» **What you need to do**: If a line below contains the string "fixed", copy it out.

» **Provided material**:

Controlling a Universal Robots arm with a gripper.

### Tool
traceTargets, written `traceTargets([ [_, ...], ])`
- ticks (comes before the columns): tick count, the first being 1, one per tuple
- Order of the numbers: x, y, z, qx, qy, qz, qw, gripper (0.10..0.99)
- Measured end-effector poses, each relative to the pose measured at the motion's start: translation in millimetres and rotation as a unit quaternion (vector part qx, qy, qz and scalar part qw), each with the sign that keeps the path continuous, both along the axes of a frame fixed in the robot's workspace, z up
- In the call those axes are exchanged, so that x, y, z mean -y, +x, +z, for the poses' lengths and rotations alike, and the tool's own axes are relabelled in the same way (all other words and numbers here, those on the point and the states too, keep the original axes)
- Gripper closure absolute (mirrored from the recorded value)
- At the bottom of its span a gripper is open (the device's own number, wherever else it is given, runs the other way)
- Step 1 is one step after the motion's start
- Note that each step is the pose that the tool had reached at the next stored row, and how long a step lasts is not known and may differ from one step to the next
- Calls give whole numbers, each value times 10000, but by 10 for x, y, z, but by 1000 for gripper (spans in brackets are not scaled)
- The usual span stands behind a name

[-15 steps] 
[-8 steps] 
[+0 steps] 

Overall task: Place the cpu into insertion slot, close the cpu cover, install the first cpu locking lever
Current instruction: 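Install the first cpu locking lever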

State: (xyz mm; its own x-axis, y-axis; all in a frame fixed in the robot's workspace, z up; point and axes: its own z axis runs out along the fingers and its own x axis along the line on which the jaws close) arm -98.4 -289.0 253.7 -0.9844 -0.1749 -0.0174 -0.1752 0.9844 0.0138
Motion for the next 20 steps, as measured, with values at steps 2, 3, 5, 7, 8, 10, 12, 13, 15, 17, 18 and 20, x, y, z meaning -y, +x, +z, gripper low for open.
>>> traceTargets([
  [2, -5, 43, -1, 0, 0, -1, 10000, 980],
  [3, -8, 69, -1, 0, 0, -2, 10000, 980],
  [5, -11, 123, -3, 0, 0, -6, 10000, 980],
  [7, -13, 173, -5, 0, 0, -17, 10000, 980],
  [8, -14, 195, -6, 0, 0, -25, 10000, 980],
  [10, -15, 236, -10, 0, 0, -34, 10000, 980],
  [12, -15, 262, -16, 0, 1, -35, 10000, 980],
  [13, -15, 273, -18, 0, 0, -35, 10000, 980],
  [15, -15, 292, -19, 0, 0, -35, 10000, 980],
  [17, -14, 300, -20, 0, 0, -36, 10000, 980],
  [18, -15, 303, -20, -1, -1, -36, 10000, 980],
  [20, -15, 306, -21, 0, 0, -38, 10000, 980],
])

» **Solution to this exercise**:
- Measured end-effector poses, each relative to the pose measured at the motion's start: translation in millimetres and rotation as a unit quaternion (vector part qx, qy, qz and scalar part qw), each with the sign that keeps the path continuous, both along the axes of a frame fixed in the robot's workspace, z up
State: (xyz mm; its own x-axis, y-axis; all in a frame fixed in the robot's workspace, z up; point and axes: its own z axis runs out along the fingers and its own x axis along the line on which the jaws close) arm -98.4 -289.0 253.7 -0.9844 -0.1749 -0.0174 -0.1752 0.9844 0.0138

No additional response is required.